Die Fine Gael (Irisch für ″Familie der Iren″) war aus den Wahlen 2016 als stärkste Kraft hervorgegangen. Doch bereits in Vorwahlumfragen für die Wahl 2020 lag die Partei zuletzt nur auf dritter Position. Mit dem 41-jährigen Varadkar stellte die Partei den jüngsten irischen Premierminister aller Zeiten. Als erster offen homosexueller Premierminister und Sohn eines indischen Arztes verkörpert er für viele Beobachter den gesellschaftlichen Wandel in dem bis heute vom Katholizismus geprägten Land. Die Fine Gael versprach ihren Wählerinnen und Wählern das Gesundheitssystem zu verbessern, den Wohnungsbau zu fördern und gleichzeitig die Einkommenssteuern für die Mittelschicht zu senken.

Die Fianna Fáil (Irisch für ″Soldaten des Schicksals″ oder ″Soldaten Irlands″) war über Jahrzehnte die stärkste politische Kraft in Irland. Im Schatten der Interner Link: Wirtschafts- und Finanzkrise verlor die Partei bei der Wahl 2011 jedoch fast drei Viertel ihrer Sitze im Unterhaus und wechselte in die Opposition. Die Partei unter Führung von Micheál Martin versprach vor der Wahl, die strukturellen Probleme im Gesundheitssystem zu lösen, massiv in den Wohnungsbau zu investieren und dauerhafte Wohnungslosigkeit zu beenden.
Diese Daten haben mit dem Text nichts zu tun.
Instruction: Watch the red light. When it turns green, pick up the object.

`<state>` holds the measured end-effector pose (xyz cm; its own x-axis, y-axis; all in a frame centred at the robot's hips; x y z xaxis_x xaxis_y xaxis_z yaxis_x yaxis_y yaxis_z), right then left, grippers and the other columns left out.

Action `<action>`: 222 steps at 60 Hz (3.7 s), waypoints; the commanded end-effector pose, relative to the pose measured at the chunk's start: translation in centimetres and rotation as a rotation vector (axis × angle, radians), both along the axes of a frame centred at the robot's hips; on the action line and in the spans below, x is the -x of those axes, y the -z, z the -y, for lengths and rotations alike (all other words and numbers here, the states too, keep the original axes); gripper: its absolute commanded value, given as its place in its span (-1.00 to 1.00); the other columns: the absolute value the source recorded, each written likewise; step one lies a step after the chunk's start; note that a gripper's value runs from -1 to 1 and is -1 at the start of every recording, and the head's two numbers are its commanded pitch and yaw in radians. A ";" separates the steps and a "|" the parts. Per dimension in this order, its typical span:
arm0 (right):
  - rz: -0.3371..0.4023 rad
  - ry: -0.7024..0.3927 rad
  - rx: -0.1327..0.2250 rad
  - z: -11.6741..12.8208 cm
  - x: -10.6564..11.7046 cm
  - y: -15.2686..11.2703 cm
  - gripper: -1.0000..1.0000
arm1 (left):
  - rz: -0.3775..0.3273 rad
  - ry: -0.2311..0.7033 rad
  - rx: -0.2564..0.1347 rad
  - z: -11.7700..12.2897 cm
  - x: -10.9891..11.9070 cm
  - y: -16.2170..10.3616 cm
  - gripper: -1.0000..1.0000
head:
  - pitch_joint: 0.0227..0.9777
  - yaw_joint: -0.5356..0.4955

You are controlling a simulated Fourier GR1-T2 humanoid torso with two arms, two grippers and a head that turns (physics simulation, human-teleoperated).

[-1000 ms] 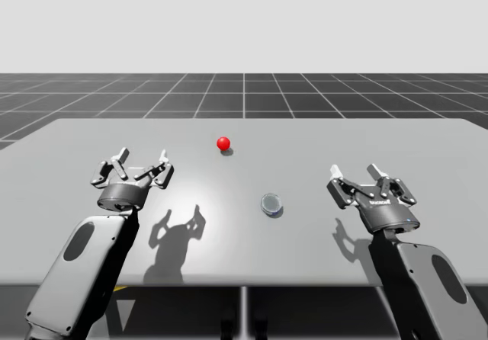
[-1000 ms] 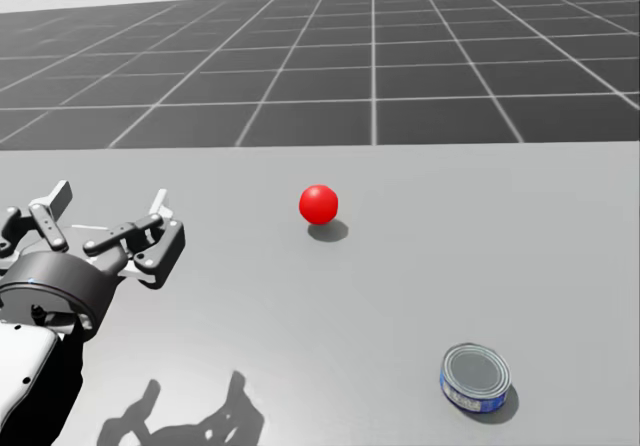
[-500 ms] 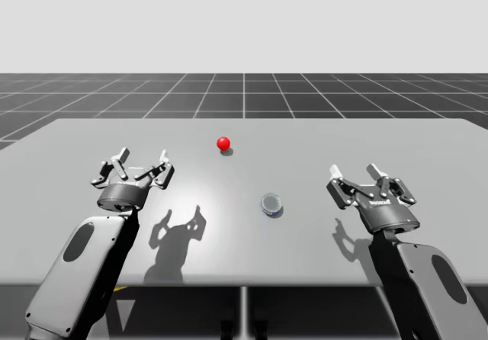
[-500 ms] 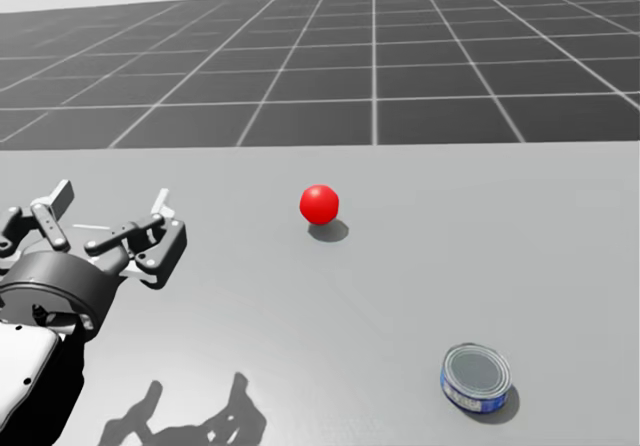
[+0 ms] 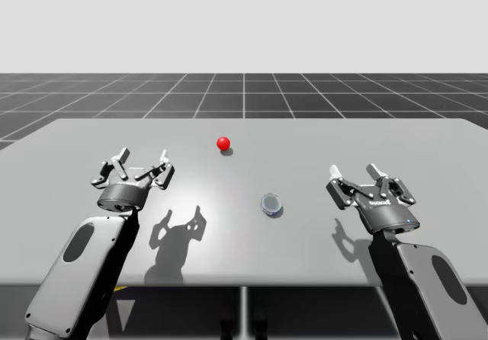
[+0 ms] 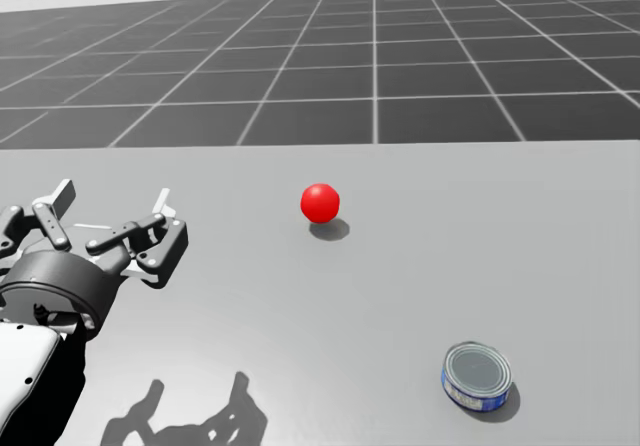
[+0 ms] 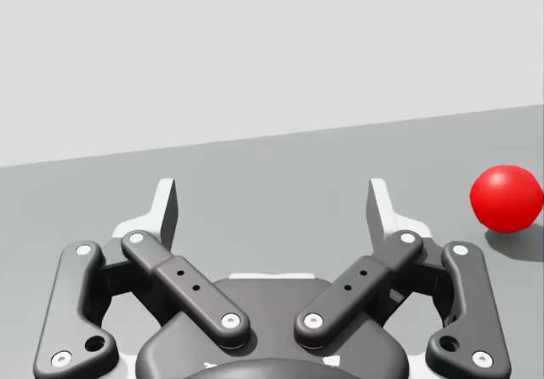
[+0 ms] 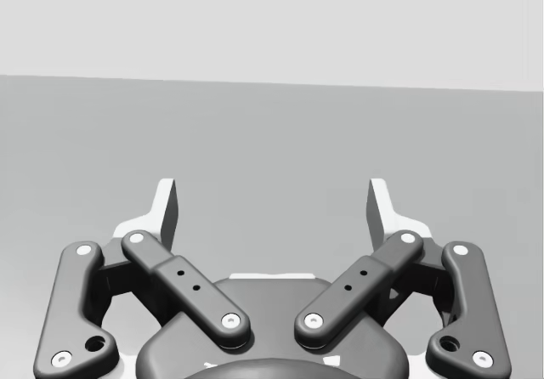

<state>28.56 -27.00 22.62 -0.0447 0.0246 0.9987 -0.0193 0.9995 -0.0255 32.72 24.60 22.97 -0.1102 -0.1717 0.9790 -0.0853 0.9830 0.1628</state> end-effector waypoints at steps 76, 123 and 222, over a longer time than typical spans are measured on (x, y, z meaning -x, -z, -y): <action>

Die linksgerichtete Sinn Féin (Irisch für ″wir selbst″) tritt für eine Wiedervereinigung Irlands mit dem britischen Nordirland ein. Die Partei und ihre Vorsitzende Mary Lou McDonald sprachen sich im Wahlkampf für ein umfassendes öffentliches Wohnungsbauprogramm, einen Stellenausbau im Gesundheitssystem und die Absenkung des Renteneintrittsalters von 66 auf 65 Jahre aus.

Zudem traten weitere kleine Parteien, wie die Labour-Party, die Green Party sowie eine Vielzahl unabhängiger Kandidierender an. Anders als in vielen anderen EU-Ländern spielen rechtspopulistische oder rechtsradikale Parteien in Irland bislang keine Rolle.

Welche Themen prägten den Wahlkampf?

Die Krise im irischen Gesundheitssystem war eines der zentralen Wahlkampfthemen. Ebenfalls im Fokus standen die wachsende Wohnungsnot durch gestiegene Miet- und Immobilienpreise. Auch weitere soziale Themen wie Kinderbetreuung, flexible Arbeitszeiten und die zukünftige Gestaltung des Rentensystems wurden diskutiert.

Dies stellte eine Herausforderung für Varadkar und seine Fine Gael dar, die zuletzt vor allem die außenpolitischen Erfolge im Rahmen der Brexit-Verhandlungen und die gute Wirtschaftslage Irlands betont hatten.